M3T: A New Benchmark Dataset for Multi-Modal Document-Level Machine Translation
Benjamin Hsu, Xiaoyu Liu, Huayang Li, Yoshinari Fujinuma, Maria Nadejde, Xing Niu, Yair Kittenplon, Ron Litman, Raghavendra Pappagari
TL;DR
The paper tackles translating visually rich, semi-structured PDF documents by arguing that traditional sentence-level MT misses essential document context embodied in layout and reading order. It introduces M3T, a benchmark for end-to-end Multi-Modal MT of semi-structured PDFs, with layout and reading-order annotations and supplementary synthetic data drawn from EUR-Lex, DocLayNet, and RVL-CDIP. Using a multi-modal foundation model (LLaVa-v1.5), it shows that incorporating visual context can mitigate OCR errors and provide document-level cues, as reflected in doc-COMET scores, though gains are varied and current models still struggle with consistency and hallucinations. The dataset and baseline findings aim to spur progress in robust multi-modal document translation and provide resources for future research on alignment, prompts, and model tuning.
Abstract
Document translation poses a challenge for Neural Machine Translation (NMT) systems. Most document-level NMT systems rely on meticulously curated sentence-level parallel data, assuming flawless extraction of text from documents along with their precise reading order. These systems also tend to disregard additional visual cues such as the document layout, deeming it irrelevant. However, real-world documents often possess intricate text layouts that defy these assumptions.

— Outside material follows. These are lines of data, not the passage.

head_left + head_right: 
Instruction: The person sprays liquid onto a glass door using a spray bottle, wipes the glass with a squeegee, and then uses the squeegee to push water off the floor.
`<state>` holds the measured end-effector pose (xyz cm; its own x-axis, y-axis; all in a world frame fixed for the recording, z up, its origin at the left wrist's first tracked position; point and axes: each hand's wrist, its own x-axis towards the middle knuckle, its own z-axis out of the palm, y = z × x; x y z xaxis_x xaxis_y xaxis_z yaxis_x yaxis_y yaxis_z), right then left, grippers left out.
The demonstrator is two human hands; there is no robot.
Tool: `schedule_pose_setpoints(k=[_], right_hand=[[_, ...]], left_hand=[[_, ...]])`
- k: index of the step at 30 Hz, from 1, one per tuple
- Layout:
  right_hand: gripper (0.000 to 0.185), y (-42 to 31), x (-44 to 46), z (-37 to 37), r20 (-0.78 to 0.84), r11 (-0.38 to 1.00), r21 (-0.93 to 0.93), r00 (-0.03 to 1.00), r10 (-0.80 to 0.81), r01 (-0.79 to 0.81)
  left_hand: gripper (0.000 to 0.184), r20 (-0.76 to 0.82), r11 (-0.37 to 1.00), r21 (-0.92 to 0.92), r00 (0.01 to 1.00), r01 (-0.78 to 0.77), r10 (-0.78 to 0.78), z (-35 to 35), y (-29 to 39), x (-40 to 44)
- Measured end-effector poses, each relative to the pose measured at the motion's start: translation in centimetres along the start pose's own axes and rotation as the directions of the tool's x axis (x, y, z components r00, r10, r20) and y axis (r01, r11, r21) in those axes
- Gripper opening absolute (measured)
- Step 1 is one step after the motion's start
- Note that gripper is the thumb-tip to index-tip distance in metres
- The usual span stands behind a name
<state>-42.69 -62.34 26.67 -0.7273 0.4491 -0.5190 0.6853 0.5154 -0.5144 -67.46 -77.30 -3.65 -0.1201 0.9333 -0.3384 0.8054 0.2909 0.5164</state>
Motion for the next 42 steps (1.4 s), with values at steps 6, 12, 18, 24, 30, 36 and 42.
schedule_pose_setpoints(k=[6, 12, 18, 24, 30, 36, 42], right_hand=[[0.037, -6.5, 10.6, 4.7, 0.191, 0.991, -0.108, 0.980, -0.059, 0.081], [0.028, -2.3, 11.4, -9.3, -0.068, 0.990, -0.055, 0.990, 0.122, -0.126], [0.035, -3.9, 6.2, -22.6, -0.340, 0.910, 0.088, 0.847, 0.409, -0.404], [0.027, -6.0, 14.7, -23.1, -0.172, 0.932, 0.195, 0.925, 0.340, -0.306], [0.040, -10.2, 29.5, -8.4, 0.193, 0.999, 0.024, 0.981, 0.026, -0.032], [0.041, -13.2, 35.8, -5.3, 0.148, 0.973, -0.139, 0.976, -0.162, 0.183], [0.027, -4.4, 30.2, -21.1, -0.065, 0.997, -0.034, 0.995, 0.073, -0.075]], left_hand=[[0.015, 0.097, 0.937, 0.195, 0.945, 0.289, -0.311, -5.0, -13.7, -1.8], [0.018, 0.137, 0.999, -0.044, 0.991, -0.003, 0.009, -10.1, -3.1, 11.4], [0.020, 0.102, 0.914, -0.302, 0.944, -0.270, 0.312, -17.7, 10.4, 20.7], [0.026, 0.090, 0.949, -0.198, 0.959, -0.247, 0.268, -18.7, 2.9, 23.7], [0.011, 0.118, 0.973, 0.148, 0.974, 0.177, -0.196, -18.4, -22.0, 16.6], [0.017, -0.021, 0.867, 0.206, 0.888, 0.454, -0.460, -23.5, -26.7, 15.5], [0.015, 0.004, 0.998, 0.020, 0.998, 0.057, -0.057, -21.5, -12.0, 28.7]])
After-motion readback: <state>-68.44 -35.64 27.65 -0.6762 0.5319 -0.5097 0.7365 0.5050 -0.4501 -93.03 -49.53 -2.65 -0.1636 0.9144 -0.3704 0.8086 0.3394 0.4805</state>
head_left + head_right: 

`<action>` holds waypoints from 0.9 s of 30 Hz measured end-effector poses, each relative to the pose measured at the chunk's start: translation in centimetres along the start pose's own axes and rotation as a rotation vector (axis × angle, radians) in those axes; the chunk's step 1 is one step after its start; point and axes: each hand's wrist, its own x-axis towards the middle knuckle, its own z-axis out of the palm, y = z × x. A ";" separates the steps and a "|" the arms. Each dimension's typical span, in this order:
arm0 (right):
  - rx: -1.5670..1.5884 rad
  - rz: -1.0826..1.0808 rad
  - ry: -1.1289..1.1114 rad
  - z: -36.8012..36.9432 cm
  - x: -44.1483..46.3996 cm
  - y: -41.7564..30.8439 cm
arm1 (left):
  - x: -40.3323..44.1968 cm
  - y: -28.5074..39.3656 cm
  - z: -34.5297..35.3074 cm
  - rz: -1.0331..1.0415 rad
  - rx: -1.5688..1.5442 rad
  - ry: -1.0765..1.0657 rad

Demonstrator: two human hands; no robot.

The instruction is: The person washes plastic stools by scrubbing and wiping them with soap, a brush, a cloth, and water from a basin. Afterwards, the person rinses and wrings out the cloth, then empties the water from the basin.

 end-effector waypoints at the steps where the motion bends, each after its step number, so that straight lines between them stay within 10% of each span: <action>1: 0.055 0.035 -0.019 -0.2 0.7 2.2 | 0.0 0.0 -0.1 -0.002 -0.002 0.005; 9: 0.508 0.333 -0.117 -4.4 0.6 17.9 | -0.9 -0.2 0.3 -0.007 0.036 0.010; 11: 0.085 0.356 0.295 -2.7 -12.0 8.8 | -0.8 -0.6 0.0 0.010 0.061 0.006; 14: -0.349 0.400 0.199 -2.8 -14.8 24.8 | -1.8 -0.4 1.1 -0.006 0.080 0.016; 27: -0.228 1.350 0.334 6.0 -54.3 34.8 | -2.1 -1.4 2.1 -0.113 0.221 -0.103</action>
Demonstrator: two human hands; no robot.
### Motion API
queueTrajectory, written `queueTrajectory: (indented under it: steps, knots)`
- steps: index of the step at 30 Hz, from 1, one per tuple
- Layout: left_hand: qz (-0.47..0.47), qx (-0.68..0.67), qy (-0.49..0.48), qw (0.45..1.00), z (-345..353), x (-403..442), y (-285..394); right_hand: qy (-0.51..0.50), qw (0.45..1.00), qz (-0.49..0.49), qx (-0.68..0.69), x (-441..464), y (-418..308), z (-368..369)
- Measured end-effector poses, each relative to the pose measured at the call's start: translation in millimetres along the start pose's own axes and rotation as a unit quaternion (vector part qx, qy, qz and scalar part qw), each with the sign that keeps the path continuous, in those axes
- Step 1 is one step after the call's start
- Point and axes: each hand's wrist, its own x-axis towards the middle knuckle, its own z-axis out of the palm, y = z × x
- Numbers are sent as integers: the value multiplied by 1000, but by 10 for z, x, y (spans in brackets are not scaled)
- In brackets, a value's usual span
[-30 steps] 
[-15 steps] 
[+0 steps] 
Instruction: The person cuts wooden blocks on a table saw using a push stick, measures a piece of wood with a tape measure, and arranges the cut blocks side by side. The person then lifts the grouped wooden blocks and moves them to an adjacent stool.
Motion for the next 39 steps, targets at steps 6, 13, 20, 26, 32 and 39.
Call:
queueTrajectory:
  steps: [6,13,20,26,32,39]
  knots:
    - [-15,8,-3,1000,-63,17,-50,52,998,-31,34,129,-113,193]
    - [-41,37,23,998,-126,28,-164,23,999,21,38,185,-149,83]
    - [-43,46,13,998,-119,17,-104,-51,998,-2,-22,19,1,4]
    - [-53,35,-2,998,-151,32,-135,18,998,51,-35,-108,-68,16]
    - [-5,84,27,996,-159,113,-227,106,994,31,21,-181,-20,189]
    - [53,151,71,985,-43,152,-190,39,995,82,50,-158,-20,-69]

Extracting information from Optical Character Recognition (OCR) or heuristic rules can result in errors, and the layout (e.g., paragraphs, headers) may convey relationships between distant sections of text. This complexity is particularly evident in widely used PDF documents, which represent information visually. This paper addresses this gap by introducing M3T, a novel benchmark dataset tailored to evaluate NMT systems on the comprehensive task of translating semi-structured documents. This dataset aims to bridge the evaluation gap in document-level NMT systems, acknowledging the challenges posed by rich text layouts in real-world applications.